特許権侵害損害賠償請求控訴事件
判決データ
AI概要
【事案の概要】 本件は、「携帯情報通信装置及び携帯情報通信装置を使用したパーソナルコンピュータシステム」に関する特許権(特許第4555901号)を有する一審原告(株式会社DAPリアライズ)が、一審被告(シャープ株式会社)の製造販売するスマートフォン(被告各製品)が本件特許発明の技術的範囲に属すると主張して、不法行為に基づく損害賠償として実施料相当損害額(特許法102条3項)3000万円及び遅延損害金の支払を求めた特許権侵害訴訟の控訴審である。 原審(東京地方裁判所)は、被告各製品が本件発明の構成要件を充足するとした上で、損害額を819万9458円と認定し、その限度で一審原告の請求を認容した。
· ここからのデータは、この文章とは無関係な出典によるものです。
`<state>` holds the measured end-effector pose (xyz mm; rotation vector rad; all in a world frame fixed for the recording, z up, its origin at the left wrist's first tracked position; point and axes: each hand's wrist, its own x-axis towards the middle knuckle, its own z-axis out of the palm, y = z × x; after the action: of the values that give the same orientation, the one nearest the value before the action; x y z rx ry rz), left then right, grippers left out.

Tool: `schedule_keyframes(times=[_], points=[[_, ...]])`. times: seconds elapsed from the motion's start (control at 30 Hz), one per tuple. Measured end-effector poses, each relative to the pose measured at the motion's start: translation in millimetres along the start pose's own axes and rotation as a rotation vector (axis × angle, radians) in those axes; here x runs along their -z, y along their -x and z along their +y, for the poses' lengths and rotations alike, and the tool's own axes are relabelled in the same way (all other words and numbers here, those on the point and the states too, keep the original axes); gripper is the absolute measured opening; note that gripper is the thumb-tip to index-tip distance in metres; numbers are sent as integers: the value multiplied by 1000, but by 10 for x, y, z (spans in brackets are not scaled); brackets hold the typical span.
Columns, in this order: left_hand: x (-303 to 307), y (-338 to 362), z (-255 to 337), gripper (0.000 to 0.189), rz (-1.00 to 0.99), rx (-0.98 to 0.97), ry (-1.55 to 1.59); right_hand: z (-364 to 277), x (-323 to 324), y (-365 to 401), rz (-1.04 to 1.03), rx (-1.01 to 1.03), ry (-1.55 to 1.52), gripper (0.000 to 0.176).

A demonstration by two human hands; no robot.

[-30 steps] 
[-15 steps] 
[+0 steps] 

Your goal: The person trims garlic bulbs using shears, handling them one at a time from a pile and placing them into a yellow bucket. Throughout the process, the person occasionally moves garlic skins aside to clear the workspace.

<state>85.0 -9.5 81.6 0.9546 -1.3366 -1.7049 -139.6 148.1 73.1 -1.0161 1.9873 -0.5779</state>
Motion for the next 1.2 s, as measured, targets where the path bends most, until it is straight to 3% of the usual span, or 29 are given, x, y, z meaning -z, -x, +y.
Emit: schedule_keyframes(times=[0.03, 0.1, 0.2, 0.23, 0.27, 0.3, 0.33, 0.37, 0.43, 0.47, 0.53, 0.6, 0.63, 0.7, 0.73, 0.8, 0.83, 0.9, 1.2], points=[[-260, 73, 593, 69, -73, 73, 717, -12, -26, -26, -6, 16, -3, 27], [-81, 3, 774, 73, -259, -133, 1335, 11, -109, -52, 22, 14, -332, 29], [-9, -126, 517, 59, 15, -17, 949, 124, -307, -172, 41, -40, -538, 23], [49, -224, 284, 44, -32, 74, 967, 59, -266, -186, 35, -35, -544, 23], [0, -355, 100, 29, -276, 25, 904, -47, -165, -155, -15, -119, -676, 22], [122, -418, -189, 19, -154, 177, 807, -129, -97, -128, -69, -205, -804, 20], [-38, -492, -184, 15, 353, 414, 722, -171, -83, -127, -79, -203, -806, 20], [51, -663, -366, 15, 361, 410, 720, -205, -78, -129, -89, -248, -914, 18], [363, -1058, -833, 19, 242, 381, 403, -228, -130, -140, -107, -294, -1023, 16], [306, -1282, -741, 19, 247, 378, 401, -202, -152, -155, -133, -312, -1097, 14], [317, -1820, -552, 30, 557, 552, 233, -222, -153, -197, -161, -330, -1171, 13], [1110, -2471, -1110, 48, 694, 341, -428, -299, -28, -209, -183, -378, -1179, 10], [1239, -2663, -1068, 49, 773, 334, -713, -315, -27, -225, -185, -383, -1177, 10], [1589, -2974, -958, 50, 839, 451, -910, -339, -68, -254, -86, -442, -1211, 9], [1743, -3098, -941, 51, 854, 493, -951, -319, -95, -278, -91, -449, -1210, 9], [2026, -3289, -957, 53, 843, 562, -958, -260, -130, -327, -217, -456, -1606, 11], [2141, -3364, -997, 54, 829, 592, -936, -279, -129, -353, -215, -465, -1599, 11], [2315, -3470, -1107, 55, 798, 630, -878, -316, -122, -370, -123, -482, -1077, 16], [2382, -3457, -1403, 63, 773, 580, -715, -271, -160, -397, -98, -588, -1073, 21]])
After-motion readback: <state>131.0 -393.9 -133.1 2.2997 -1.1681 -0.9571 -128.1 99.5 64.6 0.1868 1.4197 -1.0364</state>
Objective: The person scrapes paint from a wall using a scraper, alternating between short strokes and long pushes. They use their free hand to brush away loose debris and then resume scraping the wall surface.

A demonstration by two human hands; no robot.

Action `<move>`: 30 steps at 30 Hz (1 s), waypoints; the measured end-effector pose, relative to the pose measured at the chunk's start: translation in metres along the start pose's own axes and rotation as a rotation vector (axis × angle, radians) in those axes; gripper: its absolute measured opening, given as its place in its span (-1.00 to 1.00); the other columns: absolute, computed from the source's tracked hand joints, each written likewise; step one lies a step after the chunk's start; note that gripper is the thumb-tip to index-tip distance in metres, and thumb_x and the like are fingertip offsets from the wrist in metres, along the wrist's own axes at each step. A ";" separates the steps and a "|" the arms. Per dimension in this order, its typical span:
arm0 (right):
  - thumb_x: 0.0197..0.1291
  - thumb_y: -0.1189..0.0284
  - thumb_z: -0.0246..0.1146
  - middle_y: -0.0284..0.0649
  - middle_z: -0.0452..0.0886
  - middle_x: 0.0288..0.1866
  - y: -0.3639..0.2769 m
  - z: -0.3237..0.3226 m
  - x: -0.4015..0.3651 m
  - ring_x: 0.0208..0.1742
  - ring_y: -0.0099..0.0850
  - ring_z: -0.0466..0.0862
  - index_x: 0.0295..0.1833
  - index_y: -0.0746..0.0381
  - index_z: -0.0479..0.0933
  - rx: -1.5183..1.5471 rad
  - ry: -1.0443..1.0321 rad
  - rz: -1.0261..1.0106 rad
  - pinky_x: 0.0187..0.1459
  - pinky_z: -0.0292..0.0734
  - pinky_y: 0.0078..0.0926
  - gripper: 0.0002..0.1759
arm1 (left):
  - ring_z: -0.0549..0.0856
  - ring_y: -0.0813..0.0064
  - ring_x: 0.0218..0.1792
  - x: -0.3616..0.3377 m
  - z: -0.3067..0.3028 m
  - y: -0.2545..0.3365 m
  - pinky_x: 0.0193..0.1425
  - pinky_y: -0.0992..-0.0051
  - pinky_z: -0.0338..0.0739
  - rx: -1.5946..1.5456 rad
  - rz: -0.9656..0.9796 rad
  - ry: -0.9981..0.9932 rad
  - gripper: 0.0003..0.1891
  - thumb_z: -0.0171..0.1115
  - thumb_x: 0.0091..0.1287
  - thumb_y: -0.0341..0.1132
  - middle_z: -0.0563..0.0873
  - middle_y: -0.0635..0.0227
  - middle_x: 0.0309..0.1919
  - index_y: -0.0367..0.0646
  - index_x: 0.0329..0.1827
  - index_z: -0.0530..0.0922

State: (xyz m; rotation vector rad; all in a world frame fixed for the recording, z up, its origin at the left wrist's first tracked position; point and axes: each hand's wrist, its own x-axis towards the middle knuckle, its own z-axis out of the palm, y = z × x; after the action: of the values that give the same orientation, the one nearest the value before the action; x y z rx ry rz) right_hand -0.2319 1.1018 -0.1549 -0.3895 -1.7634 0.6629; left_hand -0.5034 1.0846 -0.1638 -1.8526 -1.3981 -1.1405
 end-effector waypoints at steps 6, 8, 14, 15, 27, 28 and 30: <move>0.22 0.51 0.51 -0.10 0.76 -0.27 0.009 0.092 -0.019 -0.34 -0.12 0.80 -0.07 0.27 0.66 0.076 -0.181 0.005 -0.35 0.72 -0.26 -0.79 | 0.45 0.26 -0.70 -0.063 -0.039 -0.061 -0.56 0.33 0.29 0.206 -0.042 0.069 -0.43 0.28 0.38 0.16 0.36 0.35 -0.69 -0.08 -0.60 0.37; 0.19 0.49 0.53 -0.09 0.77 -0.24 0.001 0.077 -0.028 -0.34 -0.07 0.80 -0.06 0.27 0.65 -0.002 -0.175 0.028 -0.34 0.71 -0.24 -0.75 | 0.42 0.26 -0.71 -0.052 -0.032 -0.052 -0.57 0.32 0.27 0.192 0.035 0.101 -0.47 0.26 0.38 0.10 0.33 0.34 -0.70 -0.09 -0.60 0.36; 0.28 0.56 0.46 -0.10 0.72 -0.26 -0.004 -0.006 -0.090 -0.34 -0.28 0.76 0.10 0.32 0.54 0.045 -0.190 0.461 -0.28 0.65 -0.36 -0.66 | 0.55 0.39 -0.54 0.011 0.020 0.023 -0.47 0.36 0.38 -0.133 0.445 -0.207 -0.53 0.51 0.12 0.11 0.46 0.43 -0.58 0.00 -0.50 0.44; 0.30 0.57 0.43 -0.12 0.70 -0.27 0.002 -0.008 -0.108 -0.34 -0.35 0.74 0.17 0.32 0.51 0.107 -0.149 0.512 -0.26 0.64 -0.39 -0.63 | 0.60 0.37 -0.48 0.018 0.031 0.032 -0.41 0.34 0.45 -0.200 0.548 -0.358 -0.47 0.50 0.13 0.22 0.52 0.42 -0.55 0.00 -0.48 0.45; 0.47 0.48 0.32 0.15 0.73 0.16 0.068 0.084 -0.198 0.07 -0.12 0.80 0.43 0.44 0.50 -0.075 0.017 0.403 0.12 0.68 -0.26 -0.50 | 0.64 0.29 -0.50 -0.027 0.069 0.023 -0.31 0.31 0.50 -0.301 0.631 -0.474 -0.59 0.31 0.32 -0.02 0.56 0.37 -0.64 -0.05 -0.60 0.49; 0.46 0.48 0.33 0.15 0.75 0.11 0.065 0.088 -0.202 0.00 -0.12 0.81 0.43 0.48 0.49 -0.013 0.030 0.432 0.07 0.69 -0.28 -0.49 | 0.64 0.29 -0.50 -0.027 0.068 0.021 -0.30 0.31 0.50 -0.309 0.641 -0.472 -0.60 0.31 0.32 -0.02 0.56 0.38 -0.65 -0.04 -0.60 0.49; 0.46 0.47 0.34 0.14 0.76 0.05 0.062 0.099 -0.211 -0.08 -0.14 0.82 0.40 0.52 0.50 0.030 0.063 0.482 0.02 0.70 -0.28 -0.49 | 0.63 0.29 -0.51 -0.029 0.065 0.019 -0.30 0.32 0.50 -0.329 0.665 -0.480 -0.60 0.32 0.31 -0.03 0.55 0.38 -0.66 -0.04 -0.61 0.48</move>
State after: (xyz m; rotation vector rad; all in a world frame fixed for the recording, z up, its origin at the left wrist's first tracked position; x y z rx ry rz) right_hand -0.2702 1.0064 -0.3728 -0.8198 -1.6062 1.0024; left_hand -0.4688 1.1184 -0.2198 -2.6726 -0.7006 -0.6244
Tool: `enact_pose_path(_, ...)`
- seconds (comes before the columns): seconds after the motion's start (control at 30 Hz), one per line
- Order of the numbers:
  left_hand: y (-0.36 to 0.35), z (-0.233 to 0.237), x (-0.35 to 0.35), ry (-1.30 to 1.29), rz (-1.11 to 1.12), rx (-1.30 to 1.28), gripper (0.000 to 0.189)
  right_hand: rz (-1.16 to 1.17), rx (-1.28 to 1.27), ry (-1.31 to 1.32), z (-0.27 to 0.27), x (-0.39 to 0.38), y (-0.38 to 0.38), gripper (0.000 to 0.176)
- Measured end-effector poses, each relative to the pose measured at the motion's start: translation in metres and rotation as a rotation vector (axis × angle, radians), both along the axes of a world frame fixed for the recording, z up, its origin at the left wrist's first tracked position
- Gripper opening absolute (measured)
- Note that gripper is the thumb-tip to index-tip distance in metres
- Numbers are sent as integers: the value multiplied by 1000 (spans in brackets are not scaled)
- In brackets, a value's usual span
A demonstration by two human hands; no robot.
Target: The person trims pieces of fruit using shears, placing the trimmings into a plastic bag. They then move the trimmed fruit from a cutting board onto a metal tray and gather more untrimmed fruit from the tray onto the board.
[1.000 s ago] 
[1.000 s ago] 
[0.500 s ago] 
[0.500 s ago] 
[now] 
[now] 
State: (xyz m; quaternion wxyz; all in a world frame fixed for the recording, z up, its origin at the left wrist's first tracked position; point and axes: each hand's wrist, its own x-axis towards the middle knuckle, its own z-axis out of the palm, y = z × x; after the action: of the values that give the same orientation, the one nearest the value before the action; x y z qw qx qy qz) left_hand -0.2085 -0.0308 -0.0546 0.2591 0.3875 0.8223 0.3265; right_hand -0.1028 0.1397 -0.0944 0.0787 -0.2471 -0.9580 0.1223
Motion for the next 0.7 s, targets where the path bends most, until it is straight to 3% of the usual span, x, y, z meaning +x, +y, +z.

これに対し、一審原告は認容額の増額を、一審被告は請求棄却をそれぞれ求めて双方が控訴した。 【争点】 主な争点は、(1)被告各製品が本件発明の構成要件(特に「単一のVRAM」の充足性)を充足するか、(2)乙1公報・乙5公報を主引例とする進歩性欠如の無効理由の成否、(3)無効審判手続中でされた訂正(本件訂正2)による再抗弁の成否(訂正要件の適法性、訂正による無効理由の解消、被告各製品の訂正発明の技術的範囲への属否)、(4)明確性要件・サポート要件違反の有無、(5)損害額(実施料率)の算定である。 【判旨】 知的財産高等裁判所は、双方の控訴をいずれも棄却し、原判決を維持した。 まず、「単一のVRAM」の意義について、付属ディスプレイ用と外部ディスプレイ用の両機能にそれぞれ専用のVRAMがあるのではなく、1つのVRAMが存在し、両機能で共にそのVRAMからビットマップデータの読出しを行うことを意味すると解釈し、被告各製品はこれを充足すると認定した。 進歩性欠如の無効理由については、訂正の再抗弁から判断した。本件訂正2は訂正要件を満たすとした上で、訂正発明と乙1発明・乙5発明との相違点(高解像度画像受信・処理・表示機能に関する構成)について、各主引例公報には「本来解像度がディスプレイパネルの画面解像度より大きい画像データ」を無線信号で受信してデジタル表示信号を生成する具体的構成の開示・示唆がなく、周知技術を加味しても当業者が容易に想到できたとはいえないとして、訂正により無効理由は解消されると判断した。被告各製品は訂正発明の構成要件G'・H'も充足するとした。 損害額については、一審原告が主張する実施料率の増額や代替品不存在の主張をいずれも退け、原審の認定した819万9458円を維持した。